Exactly the lines from the beginning of the material to the line with "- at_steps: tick" are to be repeated, both ends included.

══ Records provided

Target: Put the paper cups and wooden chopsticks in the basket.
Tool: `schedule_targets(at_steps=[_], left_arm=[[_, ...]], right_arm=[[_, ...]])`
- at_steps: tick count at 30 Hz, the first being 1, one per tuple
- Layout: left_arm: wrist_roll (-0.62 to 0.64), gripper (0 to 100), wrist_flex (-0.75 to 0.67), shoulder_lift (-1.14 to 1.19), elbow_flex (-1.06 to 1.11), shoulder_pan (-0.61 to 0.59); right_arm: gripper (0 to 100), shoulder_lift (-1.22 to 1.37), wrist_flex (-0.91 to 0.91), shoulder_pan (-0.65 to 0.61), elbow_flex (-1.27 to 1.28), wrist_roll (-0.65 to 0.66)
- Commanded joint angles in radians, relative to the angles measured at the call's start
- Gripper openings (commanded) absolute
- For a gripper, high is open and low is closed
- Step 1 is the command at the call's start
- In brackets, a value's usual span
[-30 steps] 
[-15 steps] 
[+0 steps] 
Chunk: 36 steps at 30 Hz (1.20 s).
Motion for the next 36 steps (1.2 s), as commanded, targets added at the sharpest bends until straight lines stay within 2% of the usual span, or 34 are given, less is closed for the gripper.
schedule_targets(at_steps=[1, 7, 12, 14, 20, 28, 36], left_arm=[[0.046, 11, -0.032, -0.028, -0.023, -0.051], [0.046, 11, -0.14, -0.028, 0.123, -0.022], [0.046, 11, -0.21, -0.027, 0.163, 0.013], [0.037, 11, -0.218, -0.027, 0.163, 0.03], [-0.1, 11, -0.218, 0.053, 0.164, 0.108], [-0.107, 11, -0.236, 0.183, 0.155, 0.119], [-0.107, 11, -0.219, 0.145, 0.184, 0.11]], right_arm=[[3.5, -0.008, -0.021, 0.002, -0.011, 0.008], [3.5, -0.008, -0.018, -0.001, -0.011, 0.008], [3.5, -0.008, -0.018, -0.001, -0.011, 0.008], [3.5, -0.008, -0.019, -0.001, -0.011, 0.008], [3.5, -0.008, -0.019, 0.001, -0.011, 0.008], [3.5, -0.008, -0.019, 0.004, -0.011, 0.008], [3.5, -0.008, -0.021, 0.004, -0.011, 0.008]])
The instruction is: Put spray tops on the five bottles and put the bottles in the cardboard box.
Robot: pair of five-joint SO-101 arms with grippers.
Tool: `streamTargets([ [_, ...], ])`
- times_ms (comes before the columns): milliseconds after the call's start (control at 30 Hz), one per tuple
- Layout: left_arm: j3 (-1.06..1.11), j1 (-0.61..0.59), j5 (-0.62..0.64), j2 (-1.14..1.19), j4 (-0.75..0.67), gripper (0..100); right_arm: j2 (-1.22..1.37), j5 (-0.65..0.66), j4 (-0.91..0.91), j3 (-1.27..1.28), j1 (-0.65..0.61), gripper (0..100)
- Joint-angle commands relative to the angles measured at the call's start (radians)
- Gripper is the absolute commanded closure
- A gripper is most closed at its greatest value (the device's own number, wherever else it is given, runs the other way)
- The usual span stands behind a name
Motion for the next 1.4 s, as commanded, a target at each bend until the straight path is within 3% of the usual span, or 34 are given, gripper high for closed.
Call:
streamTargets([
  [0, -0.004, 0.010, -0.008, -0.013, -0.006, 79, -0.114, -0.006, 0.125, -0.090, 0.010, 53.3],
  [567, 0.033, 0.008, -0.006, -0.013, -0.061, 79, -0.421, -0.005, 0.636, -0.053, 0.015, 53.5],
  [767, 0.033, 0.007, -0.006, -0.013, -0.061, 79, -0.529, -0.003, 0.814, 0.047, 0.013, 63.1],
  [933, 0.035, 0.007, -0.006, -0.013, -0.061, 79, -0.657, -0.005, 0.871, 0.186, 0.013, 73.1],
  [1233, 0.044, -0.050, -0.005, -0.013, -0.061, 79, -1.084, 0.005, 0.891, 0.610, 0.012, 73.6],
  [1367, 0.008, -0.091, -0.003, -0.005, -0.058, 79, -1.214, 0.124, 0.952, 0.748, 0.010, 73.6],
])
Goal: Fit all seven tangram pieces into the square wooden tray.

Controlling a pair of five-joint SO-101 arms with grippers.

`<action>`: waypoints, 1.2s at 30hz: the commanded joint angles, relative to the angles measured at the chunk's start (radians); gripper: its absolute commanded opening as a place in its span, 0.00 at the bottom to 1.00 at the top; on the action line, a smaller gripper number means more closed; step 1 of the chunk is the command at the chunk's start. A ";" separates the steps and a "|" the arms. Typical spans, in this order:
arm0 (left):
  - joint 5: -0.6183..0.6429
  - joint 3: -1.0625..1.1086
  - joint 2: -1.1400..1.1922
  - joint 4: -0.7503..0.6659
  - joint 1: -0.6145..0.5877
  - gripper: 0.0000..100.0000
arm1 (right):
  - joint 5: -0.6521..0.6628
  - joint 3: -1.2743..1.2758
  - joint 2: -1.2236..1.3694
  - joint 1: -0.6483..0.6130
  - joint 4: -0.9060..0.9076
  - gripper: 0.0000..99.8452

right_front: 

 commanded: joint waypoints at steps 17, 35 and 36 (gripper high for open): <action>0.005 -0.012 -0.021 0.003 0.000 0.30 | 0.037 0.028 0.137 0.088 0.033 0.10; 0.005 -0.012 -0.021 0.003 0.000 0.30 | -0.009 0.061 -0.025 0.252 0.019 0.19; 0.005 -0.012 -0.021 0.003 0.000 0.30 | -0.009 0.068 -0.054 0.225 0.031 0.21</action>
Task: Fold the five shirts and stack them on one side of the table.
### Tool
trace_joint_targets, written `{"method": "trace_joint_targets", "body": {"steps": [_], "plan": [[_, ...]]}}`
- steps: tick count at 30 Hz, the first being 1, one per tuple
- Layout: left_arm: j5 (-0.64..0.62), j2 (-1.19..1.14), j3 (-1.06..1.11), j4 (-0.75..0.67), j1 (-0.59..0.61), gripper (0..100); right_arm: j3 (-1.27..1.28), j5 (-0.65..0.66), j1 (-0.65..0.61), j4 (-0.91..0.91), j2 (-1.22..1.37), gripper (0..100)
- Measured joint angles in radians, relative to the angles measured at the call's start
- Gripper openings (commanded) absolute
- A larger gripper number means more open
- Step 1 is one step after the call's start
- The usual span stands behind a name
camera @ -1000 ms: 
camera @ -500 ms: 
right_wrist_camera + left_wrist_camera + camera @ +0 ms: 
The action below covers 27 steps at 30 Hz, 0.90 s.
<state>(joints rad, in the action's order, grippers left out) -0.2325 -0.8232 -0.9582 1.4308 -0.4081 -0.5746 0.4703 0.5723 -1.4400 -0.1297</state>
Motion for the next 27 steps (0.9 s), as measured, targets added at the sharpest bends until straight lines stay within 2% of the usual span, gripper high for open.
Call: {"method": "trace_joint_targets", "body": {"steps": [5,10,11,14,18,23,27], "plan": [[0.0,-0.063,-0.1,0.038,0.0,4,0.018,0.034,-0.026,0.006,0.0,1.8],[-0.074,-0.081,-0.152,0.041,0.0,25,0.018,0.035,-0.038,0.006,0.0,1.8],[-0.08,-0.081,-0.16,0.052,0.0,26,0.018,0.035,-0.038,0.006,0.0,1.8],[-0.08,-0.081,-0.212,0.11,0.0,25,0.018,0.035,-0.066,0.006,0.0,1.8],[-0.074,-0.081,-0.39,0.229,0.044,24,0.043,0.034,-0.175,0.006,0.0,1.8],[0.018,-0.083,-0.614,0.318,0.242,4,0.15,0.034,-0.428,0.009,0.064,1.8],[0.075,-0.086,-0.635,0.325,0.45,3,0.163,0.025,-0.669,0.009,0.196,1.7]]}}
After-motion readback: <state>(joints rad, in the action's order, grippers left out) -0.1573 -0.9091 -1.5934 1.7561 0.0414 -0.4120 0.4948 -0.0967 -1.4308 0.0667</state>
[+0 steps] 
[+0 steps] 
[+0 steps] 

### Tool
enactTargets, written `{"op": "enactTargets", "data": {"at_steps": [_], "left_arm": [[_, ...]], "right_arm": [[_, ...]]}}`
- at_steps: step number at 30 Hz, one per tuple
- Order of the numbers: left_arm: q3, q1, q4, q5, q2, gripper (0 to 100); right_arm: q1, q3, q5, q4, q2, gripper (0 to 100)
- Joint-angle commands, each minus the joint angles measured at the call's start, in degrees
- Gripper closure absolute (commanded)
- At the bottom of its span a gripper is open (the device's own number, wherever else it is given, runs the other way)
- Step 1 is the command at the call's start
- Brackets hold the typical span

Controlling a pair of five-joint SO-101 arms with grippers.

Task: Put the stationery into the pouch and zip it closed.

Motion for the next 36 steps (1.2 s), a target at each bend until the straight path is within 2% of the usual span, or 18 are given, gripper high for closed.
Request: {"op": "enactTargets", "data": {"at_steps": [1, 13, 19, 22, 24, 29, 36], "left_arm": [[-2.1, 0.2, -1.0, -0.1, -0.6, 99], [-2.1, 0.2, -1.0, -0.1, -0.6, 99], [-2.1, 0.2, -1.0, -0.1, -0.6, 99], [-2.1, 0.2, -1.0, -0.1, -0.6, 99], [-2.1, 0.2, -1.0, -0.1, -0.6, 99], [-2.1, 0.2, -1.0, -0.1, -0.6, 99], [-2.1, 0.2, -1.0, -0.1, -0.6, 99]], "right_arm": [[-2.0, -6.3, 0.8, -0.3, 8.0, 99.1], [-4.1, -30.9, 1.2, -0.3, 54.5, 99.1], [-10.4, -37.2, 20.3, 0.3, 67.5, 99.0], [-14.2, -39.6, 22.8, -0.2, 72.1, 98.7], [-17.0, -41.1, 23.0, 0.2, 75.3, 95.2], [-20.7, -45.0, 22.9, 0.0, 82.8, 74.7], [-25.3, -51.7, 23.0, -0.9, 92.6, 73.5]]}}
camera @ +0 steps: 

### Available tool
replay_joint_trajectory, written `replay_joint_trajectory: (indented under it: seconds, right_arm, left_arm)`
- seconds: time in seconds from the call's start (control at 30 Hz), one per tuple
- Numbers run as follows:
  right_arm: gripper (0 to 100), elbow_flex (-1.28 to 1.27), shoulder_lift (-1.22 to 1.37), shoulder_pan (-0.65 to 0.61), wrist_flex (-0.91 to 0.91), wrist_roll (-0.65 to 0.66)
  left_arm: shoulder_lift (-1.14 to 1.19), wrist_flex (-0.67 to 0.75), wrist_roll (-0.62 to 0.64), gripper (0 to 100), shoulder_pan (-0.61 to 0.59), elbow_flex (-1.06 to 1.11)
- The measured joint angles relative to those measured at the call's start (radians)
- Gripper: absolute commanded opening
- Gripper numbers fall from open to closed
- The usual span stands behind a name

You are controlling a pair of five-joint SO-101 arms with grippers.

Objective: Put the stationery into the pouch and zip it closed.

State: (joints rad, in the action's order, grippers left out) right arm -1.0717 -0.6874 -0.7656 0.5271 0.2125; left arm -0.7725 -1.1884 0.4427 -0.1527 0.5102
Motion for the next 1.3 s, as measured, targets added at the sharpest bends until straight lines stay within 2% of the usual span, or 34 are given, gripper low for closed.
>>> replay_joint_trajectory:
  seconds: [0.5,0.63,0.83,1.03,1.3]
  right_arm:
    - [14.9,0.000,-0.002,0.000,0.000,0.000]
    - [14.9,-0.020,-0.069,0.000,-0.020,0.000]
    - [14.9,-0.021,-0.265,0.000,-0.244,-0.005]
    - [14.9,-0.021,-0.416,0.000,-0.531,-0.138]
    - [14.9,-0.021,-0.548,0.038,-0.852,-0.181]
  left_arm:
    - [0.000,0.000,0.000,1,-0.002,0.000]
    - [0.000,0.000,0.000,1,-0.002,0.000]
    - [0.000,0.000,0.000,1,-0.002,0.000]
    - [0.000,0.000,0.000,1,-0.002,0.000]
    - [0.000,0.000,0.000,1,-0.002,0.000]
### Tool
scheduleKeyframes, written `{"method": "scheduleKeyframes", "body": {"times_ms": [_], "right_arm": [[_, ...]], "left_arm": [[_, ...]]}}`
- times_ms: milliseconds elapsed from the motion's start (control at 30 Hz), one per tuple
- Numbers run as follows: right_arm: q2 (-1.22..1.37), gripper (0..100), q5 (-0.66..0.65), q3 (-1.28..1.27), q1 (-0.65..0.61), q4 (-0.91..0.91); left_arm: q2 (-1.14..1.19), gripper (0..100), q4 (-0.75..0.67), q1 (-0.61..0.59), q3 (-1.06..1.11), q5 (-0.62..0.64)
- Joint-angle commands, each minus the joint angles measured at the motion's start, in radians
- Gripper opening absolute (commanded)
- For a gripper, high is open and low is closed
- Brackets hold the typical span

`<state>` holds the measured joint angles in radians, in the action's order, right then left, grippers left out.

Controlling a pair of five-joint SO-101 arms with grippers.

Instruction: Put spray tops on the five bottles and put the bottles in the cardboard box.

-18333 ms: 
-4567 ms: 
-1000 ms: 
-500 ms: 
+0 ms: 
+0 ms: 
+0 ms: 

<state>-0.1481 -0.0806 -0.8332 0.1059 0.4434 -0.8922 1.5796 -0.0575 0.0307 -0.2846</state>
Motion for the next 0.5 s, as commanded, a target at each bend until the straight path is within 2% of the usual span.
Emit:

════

Result for this task:
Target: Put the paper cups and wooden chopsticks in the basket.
Tool: `schedule_targets(at_steps=[_], left_arm=[[_, ...]], right_arm=[[_, ...]])`
- at_steps: tick count at 30 Hz, the first being 1, one per tuple

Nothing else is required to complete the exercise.